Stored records
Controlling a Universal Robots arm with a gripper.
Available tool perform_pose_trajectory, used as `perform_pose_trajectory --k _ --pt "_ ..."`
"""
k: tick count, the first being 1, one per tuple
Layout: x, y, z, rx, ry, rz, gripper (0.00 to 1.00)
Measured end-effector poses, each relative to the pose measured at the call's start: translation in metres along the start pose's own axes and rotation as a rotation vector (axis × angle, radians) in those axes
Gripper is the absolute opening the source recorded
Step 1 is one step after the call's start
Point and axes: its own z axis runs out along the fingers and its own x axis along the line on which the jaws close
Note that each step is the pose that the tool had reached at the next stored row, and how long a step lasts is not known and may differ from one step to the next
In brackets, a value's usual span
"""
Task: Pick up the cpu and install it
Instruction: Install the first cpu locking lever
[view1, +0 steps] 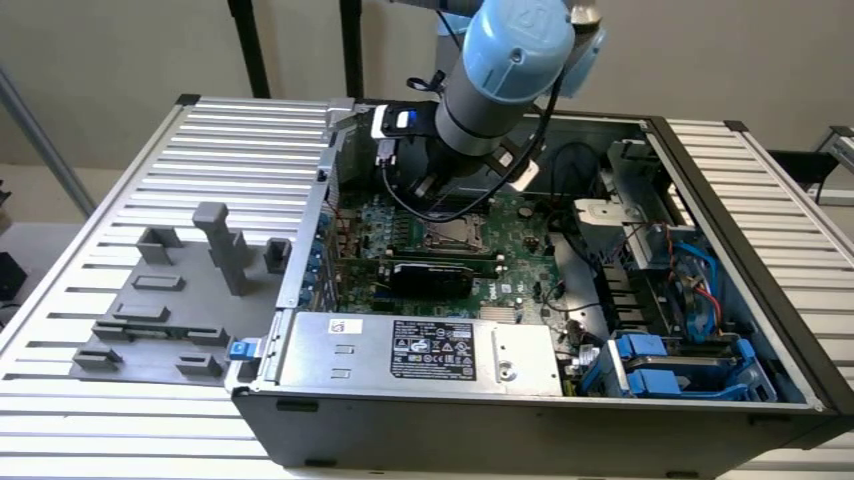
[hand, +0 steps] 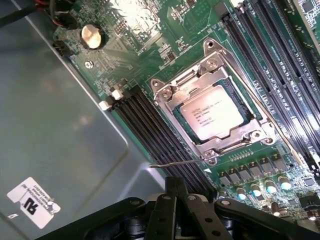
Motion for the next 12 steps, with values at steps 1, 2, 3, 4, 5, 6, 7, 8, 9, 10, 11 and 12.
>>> perform_pose_trajectory --k 1,2,3,4,5,6,7,8,9,10,11,12 --pt "-0.0008 -0.0004 0.0008 -0.0015 -0.0032 -0.001 0.11" --pt "-0.0016 -0.0007 0.0017 -0.0031 -0.0063 -0.002 0.11" --pt "-0.0023 -0.0011 0.0025 -0.0048 -0.0094 -0.002 0.11" --pt "-0.0031 -0.0015 0.0033 -0.0068 -0.0128 -0.003 0.11" --pt "-0.0039 -0.0019 0.0041 -0.0088 -0.0159 -0.003 0.11" --pt "-0.0047 -0.0023 0.0049 -0.0107 -0.0183 -0.004 0.11" --pt "-0.0055 -0.0027 0.0058 -0.0125 -0.0205 -0.004 0.11" --pt "-0.0062 -0.0029 0.0066 -0.0146 -0.0226 -0.004 0.11" --pt "-0.0067 -0.0029 0.0074 -0.0173 -0.0242 -0.004 0.11" --pt "-0.007 -0.0025 0.0084 -0.0212 -0.0262 -0.005 0.11" --pt "-0.0072 -0.0022 0.0092 -0.0254 -0.0283 -0.005 0.11" --pt "-0.0073 -0.002 0.01 -0.0295 -0.0305 -0.006 0.11"
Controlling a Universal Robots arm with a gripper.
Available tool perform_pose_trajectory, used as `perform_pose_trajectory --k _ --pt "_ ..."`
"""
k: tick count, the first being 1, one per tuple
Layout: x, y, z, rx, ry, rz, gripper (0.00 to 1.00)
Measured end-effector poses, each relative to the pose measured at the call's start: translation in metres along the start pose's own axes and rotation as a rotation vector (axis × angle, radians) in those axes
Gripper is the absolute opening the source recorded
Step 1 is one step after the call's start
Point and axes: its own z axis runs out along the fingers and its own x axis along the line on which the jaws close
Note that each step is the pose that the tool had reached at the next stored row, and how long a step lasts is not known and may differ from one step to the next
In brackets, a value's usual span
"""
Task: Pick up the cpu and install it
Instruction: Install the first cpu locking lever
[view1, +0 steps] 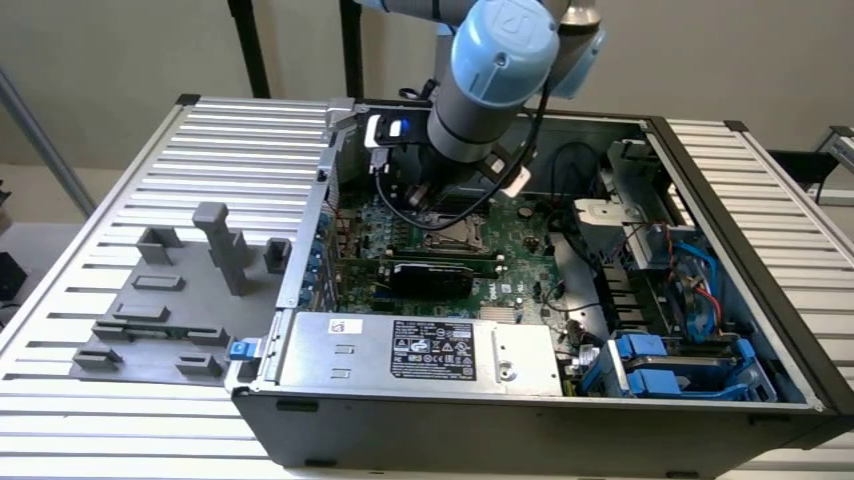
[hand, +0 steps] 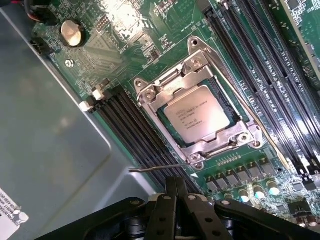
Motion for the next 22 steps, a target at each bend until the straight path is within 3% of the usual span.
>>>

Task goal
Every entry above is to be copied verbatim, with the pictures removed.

Task solution
Controlling a Universal Robots arm with a gripper.
Available tool perform_pose_trajectory, used as `perform_pose_trajectory --k _ --pt "_ ..."`
"""
k: tick count, the first being 1, one per tuple
Layout: x, y, z, rx, ry, rz, gripper (0.00 to 1.00)
Measured end-effector poses, each relative to the pose measured at the call's start: translation in metres along the start pose's own axes and rotation as a rotation vector (axis × angle, radians) in those axes
Gripper is the absolute opening the source recorded
Step 1 is one step after the call's start
Point and axes: its own z axis runs out along the fingers and its own x axis along the line on which the jaws close
Note that each step is the pose that the tool had reached at the next stored row, and how long a step lasts is not known and may differ from one step to the next
In brackets, a value's usual span
"""
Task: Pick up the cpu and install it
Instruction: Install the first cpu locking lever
[view1, +0 steps] 
[hand, +0 steps] 
Motion for the next 12 steps, with values at steps 1, 2, 3, 4, 5, 6, 7, 8, 9, 10, 11 and 12.
>>> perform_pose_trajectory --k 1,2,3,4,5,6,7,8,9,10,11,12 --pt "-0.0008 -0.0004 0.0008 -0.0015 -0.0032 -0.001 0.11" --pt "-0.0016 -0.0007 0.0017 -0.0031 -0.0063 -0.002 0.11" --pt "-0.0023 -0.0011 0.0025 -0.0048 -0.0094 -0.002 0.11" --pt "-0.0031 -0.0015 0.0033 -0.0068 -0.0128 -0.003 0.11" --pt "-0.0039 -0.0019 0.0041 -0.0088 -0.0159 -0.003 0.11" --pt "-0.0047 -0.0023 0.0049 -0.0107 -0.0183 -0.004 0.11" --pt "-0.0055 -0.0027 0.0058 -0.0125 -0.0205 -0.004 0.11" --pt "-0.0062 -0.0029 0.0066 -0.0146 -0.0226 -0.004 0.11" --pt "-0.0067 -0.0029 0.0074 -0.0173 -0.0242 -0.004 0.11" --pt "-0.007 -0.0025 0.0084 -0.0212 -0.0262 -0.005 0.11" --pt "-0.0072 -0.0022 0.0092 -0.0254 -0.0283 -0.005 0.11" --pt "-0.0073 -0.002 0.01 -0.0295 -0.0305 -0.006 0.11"
Controlling a Universal Robots arm with a gripper.
Available tool perform_pose_trajectory, used as `perform_pose_trajectory --k _ --pt "_ ..."`
"""
k: tick count, the first being 1, one per tuple
Layout: x, y, z, rx, ry, rz, gripper (0.00 to 1.00)
Measured end-effector poses, each relative to the pose measured at the call's start: translation in metres along the start pose's own axes and rotation as a rotation vector (axis × angle, radians) in those axes
Gripper is the absolute opening the source recorded
Step 1 is one step after the call's start
Point and axes: its own z axis runs out along the fingers and its own x axis along the line on which the jaws close
Note that each step is the pose that the tool had reached at the next stored row, and how long a step lasts is not known and may differ from one step to the next
In brackets, a value's usual span
"""
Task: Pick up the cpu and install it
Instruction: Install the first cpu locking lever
[view1, +0 steps] 
[hand, +0 steps] 
Motion for the next 22 steps, a target at each bend until the straight path is within 3% of the usual span.
>>>

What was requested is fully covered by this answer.